*DATA PROVIDED*.
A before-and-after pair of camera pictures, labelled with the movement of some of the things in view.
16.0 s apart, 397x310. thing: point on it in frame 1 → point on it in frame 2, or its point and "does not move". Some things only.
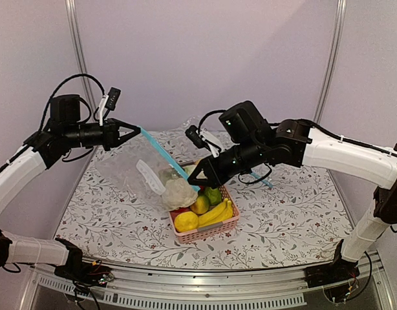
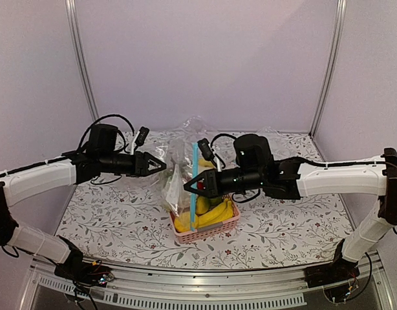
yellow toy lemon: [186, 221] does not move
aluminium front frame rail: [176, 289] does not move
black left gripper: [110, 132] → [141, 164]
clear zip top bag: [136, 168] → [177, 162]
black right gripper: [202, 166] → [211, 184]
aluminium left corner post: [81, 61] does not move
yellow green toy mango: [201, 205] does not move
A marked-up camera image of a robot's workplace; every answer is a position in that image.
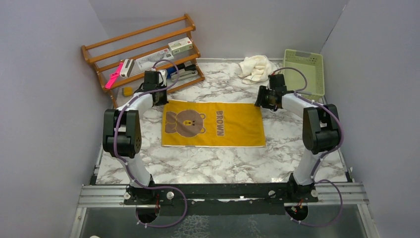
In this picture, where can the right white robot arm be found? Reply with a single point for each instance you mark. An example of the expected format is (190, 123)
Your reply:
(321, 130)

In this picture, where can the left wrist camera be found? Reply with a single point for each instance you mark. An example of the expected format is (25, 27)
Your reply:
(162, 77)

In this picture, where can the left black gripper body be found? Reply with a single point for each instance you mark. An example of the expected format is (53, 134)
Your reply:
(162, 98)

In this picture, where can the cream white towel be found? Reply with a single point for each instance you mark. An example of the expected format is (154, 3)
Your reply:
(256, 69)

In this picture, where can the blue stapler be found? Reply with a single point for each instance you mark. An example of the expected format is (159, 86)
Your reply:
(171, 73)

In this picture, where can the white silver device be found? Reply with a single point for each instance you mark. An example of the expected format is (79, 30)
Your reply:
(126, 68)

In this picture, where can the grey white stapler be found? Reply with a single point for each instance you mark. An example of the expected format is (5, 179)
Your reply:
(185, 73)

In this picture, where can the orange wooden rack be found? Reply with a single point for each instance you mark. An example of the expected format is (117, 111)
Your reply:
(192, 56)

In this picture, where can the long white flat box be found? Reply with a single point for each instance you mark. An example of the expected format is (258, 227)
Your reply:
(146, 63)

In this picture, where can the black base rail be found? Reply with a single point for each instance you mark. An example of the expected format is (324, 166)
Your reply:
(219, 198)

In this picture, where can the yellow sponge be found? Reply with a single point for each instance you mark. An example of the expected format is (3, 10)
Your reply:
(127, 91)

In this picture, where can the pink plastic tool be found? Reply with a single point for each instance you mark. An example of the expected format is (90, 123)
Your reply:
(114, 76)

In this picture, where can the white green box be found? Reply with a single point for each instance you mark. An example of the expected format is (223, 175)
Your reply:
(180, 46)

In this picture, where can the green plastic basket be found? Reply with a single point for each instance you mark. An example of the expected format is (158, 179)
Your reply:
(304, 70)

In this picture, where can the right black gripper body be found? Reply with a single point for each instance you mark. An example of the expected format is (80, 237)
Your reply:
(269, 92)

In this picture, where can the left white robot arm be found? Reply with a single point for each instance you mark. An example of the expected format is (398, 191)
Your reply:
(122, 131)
--
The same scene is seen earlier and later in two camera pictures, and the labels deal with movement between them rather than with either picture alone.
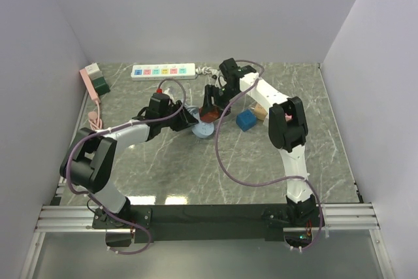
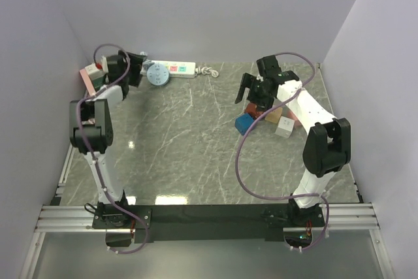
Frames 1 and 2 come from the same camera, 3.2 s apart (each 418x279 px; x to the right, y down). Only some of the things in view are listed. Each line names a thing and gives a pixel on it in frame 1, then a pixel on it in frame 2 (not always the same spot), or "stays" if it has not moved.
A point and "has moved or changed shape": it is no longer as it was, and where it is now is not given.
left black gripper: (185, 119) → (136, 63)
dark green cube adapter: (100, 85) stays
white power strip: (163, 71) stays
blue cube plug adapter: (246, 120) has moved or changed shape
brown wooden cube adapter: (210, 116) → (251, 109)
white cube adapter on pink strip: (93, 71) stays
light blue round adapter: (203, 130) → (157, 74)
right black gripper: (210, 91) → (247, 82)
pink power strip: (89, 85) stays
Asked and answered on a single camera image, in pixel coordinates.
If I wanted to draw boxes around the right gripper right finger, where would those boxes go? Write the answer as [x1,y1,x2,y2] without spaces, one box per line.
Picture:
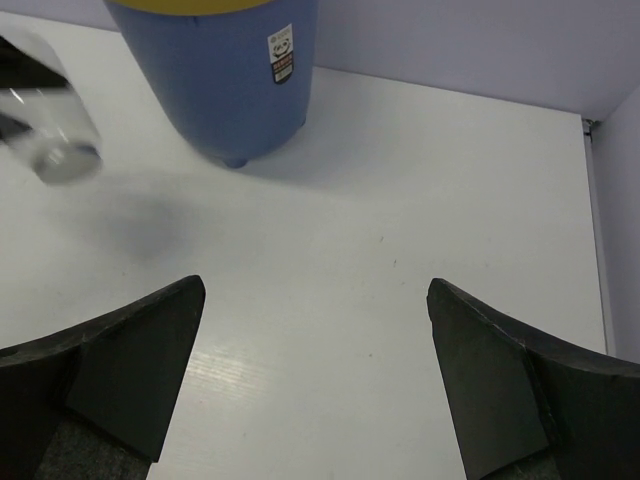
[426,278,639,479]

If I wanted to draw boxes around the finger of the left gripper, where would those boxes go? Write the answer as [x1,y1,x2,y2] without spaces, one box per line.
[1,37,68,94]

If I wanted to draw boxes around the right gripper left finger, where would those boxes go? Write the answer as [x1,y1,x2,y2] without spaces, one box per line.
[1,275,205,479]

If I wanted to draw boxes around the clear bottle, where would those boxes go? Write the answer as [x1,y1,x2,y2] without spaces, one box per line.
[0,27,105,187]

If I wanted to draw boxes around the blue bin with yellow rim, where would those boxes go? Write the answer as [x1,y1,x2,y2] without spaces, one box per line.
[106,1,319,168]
---
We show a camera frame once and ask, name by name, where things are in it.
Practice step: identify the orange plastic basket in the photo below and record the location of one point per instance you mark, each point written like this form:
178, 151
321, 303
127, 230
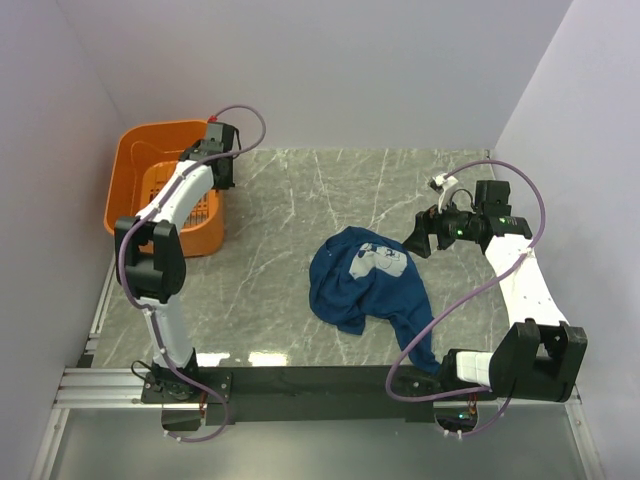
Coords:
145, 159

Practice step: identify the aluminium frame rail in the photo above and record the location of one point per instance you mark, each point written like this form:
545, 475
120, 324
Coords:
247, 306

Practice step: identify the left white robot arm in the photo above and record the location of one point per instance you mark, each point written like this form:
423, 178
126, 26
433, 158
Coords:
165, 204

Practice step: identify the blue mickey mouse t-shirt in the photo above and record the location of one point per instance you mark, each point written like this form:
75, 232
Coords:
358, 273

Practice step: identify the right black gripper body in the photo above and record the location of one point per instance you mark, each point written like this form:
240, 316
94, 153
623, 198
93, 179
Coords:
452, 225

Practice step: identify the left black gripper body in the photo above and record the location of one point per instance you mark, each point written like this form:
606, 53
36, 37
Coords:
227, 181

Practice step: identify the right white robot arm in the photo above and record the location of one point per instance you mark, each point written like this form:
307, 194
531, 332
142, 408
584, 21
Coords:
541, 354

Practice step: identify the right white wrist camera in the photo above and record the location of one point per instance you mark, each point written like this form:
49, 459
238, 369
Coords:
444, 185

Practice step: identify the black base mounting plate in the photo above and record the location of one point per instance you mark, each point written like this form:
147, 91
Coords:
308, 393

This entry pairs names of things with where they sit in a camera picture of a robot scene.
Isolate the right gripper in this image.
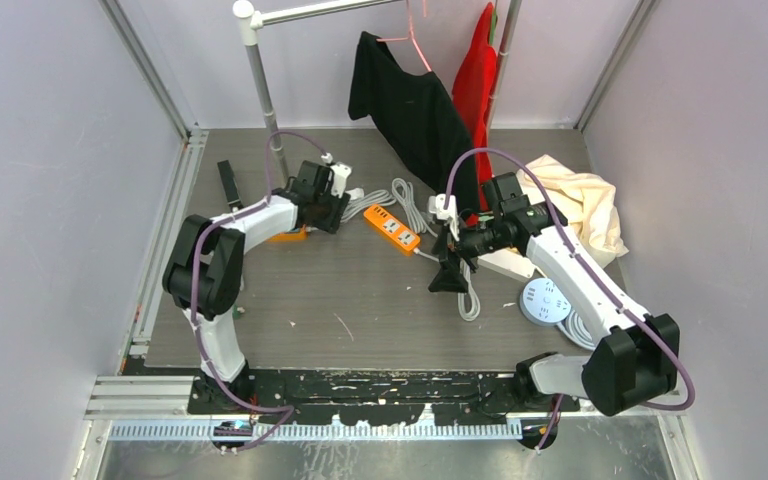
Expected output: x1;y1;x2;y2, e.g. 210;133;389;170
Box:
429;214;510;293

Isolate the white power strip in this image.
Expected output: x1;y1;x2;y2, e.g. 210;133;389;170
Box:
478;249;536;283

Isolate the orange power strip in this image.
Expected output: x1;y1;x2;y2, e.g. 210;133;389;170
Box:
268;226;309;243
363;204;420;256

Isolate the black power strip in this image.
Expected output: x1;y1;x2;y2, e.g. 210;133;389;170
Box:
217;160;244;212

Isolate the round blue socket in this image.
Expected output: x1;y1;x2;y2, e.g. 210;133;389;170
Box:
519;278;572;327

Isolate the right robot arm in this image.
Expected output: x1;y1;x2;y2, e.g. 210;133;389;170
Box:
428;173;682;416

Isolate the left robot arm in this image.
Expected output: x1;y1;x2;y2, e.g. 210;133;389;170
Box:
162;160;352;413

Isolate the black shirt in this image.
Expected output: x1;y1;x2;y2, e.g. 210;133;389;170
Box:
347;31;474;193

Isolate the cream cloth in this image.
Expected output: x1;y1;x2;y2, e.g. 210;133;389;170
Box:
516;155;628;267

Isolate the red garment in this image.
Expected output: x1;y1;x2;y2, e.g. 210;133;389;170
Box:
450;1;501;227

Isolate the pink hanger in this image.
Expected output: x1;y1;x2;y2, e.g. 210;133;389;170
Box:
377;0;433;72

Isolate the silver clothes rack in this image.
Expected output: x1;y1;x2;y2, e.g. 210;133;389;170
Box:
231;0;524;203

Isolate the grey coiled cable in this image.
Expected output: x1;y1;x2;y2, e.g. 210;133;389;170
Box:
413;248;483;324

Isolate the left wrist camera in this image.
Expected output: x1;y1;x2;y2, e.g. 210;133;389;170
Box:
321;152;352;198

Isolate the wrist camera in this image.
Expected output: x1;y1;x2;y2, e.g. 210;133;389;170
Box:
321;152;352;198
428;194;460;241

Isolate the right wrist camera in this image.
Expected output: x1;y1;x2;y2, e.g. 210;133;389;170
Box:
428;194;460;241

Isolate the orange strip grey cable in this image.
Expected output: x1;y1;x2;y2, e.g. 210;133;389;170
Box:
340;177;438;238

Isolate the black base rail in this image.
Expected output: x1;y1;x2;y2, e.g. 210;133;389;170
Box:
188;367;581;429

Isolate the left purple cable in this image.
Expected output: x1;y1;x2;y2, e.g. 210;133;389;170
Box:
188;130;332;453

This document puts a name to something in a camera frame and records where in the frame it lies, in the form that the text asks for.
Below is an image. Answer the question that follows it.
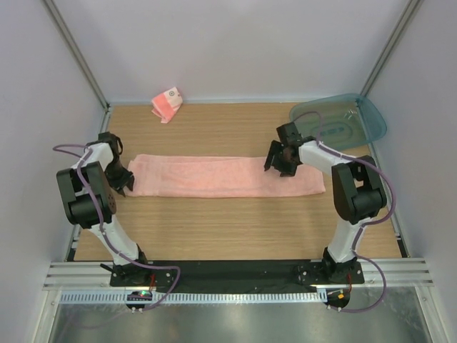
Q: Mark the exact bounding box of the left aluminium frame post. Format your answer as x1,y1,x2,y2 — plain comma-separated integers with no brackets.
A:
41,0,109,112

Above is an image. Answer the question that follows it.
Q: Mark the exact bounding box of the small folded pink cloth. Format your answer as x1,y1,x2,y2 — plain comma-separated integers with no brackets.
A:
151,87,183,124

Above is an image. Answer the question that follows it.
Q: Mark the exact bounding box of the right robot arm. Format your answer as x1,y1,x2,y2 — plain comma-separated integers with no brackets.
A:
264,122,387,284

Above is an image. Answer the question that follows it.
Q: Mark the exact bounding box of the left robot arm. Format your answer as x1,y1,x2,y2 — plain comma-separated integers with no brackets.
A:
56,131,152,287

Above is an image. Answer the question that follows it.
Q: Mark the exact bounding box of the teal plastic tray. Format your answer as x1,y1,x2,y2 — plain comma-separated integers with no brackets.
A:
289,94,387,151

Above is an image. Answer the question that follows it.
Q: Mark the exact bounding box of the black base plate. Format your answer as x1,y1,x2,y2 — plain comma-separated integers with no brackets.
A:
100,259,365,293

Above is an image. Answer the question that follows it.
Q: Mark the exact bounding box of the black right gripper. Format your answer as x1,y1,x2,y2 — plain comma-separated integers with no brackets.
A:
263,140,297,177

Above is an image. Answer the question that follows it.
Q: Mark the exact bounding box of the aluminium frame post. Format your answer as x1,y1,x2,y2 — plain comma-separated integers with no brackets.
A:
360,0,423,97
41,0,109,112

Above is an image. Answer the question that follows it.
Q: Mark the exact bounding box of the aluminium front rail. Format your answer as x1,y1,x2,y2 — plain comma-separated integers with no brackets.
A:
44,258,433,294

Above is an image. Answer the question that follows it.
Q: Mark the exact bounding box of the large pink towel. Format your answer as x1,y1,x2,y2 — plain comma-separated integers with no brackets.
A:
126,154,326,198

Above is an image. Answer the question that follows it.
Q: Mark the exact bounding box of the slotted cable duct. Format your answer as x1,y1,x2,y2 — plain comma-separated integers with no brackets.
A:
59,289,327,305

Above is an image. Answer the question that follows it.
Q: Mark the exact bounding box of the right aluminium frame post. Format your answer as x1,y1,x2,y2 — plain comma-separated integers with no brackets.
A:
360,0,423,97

*EXERCISE AIM*.
Going through the data above, return each line with the word "stays".

*ANSWER TO THE PROBLEM*.
Frames 1 and 2 come from the same camera, 3.2 s apart (each 418x279 px; x to the right, y down). Only some of the things in view are listed. Each line names a thing and gives a pixel on it in frame 1, then a pixel on it in frame 2 (not always the same spot), or "stays" if it has not moved.
dark green cube adapter: (100, 85) stays
white power strip: (163, 71) stays
white cube adapter on pink strip: (93, 71) stays
pink power strip: (89, 85) stays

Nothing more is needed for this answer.